WHAT YOU SHOULD DO
Could you output each record below exactly as it stands and leave the pictures out?

-------- SUPPLIED ENTRIES --------

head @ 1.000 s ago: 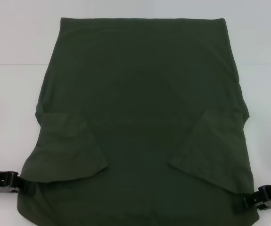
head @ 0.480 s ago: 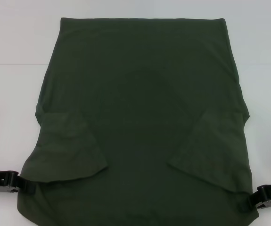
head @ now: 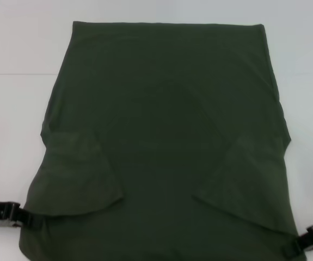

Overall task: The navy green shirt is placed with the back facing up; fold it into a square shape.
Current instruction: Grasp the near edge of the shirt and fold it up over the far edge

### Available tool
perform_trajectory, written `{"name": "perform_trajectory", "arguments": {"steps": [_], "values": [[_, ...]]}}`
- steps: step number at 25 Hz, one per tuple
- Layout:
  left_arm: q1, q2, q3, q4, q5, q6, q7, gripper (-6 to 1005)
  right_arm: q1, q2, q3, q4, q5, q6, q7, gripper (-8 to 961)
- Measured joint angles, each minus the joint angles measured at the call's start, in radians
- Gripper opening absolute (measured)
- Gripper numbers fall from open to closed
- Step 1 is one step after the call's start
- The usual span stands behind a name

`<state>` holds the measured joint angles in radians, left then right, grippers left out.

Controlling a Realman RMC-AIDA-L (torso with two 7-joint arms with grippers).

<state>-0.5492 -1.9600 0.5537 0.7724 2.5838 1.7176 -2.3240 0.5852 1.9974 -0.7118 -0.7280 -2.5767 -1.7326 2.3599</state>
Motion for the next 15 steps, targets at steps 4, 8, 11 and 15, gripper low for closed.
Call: {"name": "perform_trajectory", "arguments": {"steps": [4, 8, 11, 15], "values": [[0.000, 0.024, 0.000, -0.042, -0.003, 0.059, 0.015, 34, -0.015, -0.022, 0.000, 0.001, -0.001, -0.060, -0.058, 62], [0.000, 0.047, -0.012, -0.085, 0.000, 0.127, 0.032, 34, -0.020, -0.028, 0.000, 0.002, -0.030, -0.127, -0.128, 63], [0.004, 0.051, -0.013, -0.091, 0.005, 0.194, 0.047, 34, -0.018, -0.023, -0.002, 0.003, -0.064, -0.165, -0.166, 65], [0.005, 0.052, -0.004, -0.099, 0.021, 0.287, 0.052, 33, -0.010, -0.017, -0.010, 0.012, -0.090, -0.211, -0.191, 67]]}}
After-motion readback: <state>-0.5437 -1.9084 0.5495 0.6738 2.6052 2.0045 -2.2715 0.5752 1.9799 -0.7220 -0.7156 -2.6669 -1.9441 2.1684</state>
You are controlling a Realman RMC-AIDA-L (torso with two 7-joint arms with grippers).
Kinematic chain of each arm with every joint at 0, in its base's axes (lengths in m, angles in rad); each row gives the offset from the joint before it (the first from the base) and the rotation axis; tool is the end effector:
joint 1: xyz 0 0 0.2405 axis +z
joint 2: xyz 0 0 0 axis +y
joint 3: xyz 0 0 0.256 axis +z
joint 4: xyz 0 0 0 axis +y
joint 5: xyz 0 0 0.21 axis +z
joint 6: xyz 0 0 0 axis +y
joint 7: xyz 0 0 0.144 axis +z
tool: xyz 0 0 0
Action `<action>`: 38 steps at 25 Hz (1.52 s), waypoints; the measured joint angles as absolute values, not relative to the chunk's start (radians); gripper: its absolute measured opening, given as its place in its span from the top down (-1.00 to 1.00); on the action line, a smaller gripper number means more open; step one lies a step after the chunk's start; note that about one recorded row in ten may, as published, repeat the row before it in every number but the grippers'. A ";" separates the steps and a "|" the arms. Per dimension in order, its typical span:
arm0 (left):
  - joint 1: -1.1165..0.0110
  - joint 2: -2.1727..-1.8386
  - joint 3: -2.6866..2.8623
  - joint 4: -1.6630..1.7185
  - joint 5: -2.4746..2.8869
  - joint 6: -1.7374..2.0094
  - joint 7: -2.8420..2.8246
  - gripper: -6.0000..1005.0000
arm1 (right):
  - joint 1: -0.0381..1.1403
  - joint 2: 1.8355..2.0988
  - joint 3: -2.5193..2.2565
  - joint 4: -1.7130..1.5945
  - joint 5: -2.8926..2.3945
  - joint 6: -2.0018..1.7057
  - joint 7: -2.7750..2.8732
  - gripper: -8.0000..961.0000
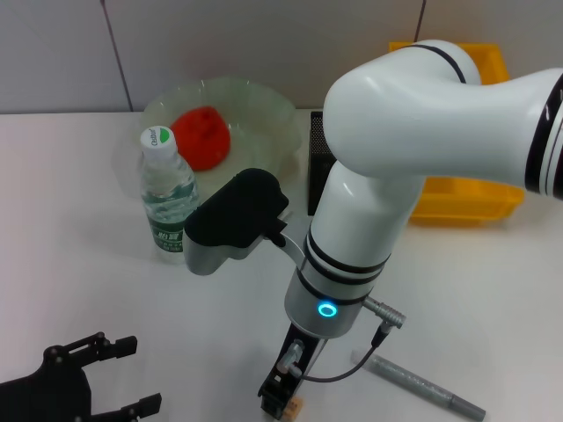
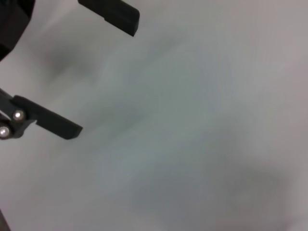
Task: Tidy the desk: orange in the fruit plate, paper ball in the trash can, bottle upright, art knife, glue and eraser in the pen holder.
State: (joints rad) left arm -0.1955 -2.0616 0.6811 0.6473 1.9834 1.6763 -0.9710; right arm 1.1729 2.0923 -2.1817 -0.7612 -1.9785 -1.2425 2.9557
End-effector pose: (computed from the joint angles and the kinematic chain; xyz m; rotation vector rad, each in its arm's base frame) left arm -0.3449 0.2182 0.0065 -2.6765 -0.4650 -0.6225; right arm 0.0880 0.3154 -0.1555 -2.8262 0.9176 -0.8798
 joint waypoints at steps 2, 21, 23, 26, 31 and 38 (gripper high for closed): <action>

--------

WRITTEN SOLUTION
head @ 1.000 s ago: 
head @ 0.480 s ago: 
head @ now: 

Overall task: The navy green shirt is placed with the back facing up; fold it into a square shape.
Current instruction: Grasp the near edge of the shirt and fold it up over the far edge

### Available tool
perform_trajectory, written `{"name": "perform_trajectory", "arguments": {"steps": [_], "values": [[_, ...]]}}`
- steps: step number at 25 Hz, one per tuple
- Layout:
  left_arm: q1, q2, q3, q4, q5, q6, q7, gripper (-6 to 1005)
  right_arm: q1, q2, q3, q4, q5, q6, q7, gripper (-8 to 961)
- Measured joint angles, each minus the joint angles measured at the call's start, in radians
- Gripper opening absolute (measured)
- Gripper numbers fall from open to closed
- Step 1 is one step after the call's start
- The usual span stands behind a name

`<state>` holds the measured joint angles in radians, left then right, grippers left out.

Controlling a Realman RMC-AIDA-L (torso with two 7-joint arms with grippers).

<state>-0.5492 -1.9600 0.5537 0.7724 2.5838 1.7176 -2.3240 0.5852 1.9974 -0.7118 -0.7280 -2.5767 -1.7326 2.3599</state>
Motion for the next 15 steps, targets at steps 4, 8, 11 and 15, gripper low for closed.
Call: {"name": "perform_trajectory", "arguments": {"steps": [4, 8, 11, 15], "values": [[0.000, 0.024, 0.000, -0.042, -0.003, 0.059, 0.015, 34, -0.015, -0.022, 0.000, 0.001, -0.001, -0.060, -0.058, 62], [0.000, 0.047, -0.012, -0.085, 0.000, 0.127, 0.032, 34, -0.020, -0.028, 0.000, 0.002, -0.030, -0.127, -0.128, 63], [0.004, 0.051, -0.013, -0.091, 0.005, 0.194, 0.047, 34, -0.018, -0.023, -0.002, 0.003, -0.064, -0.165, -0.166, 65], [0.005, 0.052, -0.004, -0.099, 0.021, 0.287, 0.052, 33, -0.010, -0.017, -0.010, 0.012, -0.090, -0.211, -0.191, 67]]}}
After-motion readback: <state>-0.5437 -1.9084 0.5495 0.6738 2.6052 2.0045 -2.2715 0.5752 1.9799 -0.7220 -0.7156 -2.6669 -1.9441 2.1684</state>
You are controlling a Realman RMC-AIDA-L (torso with two 7-joint arms with grippers).
Kinematic chain of each arm with every joint at 0, in its base's axes (lengths in m, angles in rad); each row gives the offset from the joint before it (the first from the base) and the rotation axis; tool is the end effector:
joint 1: xyz 0 0 0.2405 axis +z
joint 2: xyz 0 0 0 axis +y
joint 3: xyz 0 0 0.256 axis +z
joint 4: xyz 0 0 0 axis +y
joint 5: xyz 0 0 0.21 axis +z
joint 6: xyz 0 0 0 axis +y
joint 7: xyz 0 0 0.144 axis +z
tool: xyz 0 0 0
Action `<action>`: 38 steps at 25 Hz (1.52 s), waypoints; the measured joint angles as absolute values, not relative to the chunk's start (radians); gripper: its absolute measured opening, given as its place in its span from the top down (-1.00 to 1.00); on the action line, a smaller gripper number means more open; step one lies a step after the chunk's start; note that about one recorded row in ten may, as published, repeat the row before it in every number but the grippers'. A ";" separates the steps and a "|" the arms. Per dimension in order, its typical span:
arm0 (left):
  - joint 1: -1.1165..0.0110
  - joint 2: -2.1727..-1.8386
  - joint 3: -2.6866..2.8623
  - joint 4: -1.6630..1.7185
  - joint 5: -2.4746..2.8869
  - joint 6: -1.7374..2.0094
  - joint 7: -2.8420..2.8246
  - gripper: -6.0000..1005.0000
arm1 (right):
  - joint 1: -0.0381..1.1403
  - joint 2: 1.8355..2.0988
  - joint 3: -2.5193..2.2565
  - joint 4: -1.7130..1.5945
  - joint 5: -2.8926..2.3945
  - joint 6: -2.0018..1.7057
  - joint 7: -2.7750..2.8732
  - gripper: -8.0000..961.0000
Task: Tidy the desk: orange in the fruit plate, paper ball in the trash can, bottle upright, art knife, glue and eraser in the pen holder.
State: (joints rad) left arm -0.1955 -2.0616 0.6811 0.6473 1.9834 1.6763 -0.9710; right arm 1.1729 2.0923 -2.1817 -0.7612 -1.9785 -1.2425 2.9557
End-effector pose: (computed from the joint angles and the kinematic chain; xyz m; rotation vector rad, each in its arm's base frame) left arm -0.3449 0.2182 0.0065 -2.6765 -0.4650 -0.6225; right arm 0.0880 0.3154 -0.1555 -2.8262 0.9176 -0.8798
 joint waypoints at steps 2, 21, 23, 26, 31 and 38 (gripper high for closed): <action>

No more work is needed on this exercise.